What needs to be done
Please return exactly the lines from the top of the data through the line that contains "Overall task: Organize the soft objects", and skip all pictures.
┄┄┄┄┄┄┄┄┄┄┄┄┄┄┄┄┄┄┄┄
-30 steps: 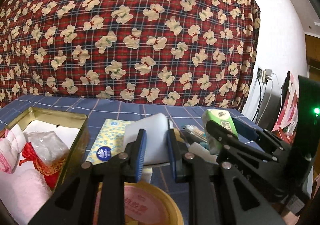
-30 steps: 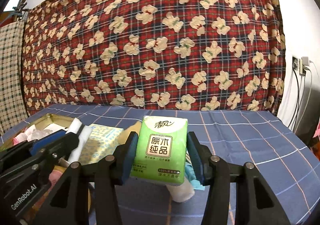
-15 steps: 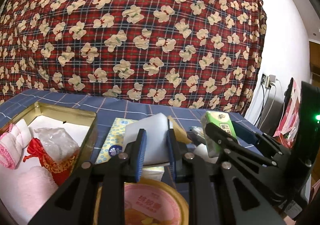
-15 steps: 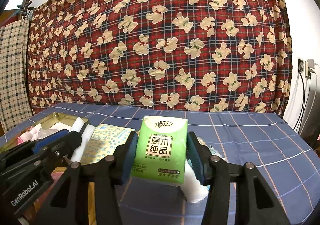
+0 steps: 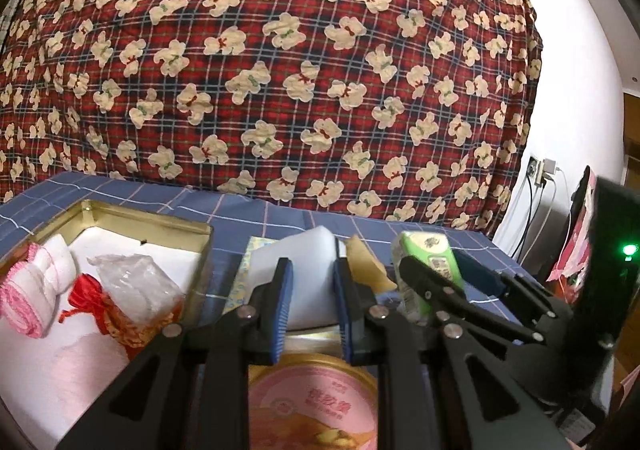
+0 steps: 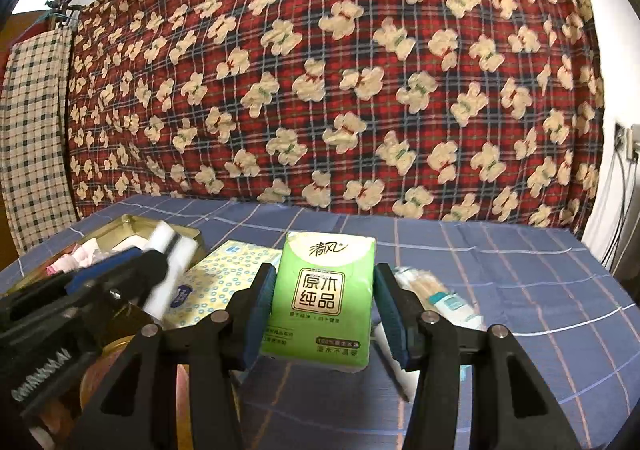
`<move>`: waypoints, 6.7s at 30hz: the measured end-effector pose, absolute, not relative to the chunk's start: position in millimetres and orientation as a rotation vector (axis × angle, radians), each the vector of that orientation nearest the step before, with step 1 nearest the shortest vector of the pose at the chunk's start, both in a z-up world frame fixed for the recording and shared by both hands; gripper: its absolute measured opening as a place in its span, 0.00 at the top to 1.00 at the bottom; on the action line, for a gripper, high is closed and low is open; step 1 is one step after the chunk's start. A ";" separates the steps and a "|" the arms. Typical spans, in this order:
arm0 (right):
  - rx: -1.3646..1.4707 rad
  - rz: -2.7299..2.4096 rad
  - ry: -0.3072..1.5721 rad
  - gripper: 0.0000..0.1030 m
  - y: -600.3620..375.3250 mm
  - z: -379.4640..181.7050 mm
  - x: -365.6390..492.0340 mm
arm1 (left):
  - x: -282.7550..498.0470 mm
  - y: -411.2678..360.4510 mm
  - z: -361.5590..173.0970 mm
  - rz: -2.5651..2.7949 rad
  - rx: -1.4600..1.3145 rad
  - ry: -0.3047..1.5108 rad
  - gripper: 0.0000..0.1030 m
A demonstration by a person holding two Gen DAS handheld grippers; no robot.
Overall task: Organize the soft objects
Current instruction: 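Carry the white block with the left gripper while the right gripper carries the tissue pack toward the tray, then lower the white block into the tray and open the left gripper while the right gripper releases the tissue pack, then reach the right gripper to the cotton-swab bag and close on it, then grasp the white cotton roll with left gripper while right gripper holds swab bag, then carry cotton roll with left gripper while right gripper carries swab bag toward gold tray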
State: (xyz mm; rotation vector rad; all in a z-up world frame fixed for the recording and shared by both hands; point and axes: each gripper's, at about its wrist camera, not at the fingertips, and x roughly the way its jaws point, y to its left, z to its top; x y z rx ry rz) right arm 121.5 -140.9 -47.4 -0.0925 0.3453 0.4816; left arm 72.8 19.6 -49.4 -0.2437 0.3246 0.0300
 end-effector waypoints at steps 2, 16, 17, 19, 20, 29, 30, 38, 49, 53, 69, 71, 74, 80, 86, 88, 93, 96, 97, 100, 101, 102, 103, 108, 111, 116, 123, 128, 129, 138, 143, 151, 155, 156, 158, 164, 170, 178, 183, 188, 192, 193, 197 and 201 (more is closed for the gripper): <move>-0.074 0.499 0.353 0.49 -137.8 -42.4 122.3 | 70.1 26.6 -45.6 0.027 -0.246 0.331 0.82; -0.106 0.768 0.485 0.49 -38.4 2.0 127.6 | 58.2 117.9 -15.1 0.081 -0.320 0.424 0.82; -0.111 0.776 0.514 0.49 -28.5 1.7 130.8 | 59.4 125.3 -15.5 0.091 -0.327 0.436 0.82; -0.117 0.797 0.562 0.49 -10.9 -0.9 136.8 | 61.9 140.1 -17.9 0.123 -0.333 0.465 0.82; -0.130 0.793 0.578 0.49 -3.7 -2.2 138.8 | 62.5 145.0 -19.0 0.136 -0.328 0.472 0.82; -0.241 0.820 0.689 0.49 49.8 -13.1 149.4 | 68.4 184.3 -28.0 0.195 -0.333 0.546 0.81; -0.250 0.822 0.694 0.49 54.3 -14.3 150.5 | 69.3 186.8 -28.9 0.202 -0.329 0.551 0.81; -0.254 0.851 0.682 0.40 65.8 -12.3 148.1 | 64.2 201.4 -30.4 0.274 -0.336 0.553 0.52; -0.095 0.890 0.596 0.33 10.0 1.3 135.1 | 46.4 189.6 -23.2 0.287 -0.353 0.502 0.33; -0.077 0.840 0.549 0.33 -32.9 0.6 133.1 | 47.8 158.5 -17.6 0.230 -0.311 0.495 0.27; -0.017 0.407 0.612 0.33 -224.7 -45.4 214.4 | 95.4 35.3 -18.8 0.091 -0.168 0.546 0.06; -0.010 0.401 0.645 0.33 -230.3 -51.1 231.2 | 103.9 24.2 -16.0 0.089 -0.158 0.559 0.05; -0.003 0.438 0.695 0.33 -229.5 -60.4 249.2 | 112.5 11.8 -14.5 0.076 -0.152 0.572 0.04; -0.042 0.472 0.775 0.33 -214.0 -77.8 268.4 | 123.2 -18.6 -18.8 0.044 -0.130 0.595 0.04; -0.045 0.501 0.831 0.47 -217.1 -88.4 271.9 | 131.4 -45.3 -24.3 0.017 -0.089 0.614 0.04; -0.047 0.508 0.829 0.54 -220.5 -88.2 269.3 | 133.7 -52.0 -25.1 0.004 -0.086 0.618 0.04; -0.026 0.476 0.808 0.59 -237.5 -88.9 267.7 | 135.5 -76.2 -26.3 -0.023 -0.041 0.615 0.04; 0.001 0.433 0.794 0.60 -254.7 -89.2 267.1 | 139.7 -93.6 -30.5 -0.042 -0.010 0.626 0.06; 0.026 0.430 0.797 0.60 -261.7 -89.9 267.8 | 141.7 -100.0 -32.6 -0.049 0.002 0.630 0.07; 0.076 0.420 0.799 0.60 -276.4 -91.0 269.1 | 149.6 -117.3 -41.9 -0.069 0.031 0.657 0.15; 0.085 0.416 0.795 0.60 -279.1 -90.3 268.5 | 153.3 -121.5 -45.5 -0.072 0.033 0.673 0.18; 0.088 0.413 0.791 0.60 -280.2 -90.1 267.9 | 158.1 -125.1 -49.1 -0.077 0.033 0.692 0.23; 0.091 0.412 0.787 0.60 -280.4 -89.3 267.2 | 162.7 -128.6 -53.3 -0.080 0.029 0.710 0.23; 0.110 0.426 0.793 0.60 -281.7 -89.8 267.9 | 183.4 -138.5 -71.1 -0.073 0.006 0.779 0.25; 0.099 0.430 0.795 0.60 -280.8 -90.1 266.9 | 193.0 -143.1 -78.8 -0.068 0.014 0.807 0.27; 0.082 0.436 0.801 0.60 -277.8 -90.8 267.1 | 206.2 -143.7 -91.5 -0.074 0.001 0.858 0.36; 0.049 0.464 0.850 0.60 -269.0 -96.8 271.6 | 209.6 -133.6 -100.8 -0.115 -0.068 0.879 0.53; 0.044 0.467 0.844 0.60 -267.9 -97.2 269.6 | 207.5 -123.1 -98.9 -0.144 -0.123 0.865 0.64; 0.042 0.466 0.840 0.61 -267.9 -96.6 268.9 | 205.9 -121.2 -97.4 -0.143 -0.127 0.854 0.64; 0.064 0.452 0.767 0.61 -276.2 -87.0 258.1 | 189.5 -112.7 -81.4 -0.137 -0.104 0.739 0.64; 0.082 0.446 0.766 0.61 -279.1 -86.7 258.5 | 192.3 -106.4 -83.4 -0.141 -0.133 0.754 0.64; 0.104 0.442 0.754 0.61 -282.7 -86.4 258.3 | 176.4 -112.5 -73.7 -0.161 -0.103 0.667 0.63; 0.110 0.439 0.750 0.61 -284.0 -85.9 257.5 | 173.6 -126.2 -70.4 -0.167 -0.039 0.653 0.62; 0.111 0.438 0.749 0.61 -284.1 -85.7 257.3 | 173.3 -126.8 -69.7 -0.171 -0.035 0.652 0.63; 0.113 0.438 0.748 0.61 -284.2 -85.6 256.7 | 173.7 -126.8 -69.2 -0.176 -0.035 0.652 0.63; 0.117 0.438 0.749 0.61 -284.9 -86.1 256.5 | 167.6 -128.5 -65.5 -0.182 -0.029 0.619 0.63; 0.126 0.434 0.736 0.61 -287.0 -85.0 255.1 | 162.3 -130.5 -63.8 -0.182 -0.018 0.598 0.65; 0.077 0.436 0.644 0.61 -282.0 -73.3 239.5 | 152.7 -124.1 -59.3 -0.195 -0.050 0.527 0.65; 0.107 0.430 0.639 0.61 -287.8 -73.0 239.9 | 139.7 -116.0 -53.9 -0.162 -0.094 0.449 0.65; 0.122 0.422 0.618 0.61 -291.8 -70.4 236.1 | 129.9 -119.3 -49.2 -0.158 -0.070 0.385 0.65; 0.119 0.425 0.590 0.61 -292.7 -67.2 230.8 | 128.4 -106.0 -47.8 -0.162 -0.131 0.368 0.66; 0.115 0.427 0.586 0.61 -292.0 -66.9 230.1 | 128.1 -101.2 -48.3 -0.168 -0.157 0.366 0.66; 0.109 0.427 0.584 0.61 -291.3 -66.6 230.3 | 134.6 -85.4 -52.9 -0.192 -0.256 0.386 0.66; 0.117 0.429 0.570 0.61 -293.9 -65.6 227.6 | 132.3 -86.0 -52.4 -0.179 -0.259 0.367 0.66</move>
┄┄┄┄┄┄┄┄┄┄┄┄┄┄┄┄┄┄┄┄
Response to the exercise
-30 steps: 
-30 steps: 
-15 steps: 
-15 steps: 
+0 steps: 
+0 steps: 
`<move>`: waypoints, 6.7s at 30hz: the measured end-effector pose, absolute, not relative to the chunk's start: position in millimetres and orientation as a rotation vector (axis × angle, radians), each the vector of that orientation nearest the step before, with step 1 nearest the shortest vector of the pose at the chunk's start, both in a z-up world frame fixed for the recording and shared by both hands; gripper: its absolute measured opening as a place in its span, 0.00 at the top to 1.00 at the bottom; on the action line, for a gripper, high is closed and low is open; step 1 is one step after the chunk's start. A ";" separates the steps and a "|" the arms. Typical spans, in this order:
arm0 (right):
  - rx: -1.3646..1.4707 rad
  - rz: -2.7299..2.4096 rad
  - ry: -0.3072..1.5721 rad
  - gripper: 0.0000..0.1030 m
  - y: -600.3620..375.3250 mm
  - z: -379.4640..181.7050 mm
  - x: -365.6390..492.0340 mm
arm1 (left):
  - x: -282.7550..498.0470 mm
  - y: -411.2678..360.4510 mm
  - z: -361.5590..173.0970 mm
  - rz: -2.5651..2.7949 rad
  - rx: -1.4600..1.3145 rad
  - ry: -0.3047..1.5108 rad
  - gripper: 0.0000..0.1030 m
A demonstration by a person holding two Gen DAS handheld grippers; no robot.
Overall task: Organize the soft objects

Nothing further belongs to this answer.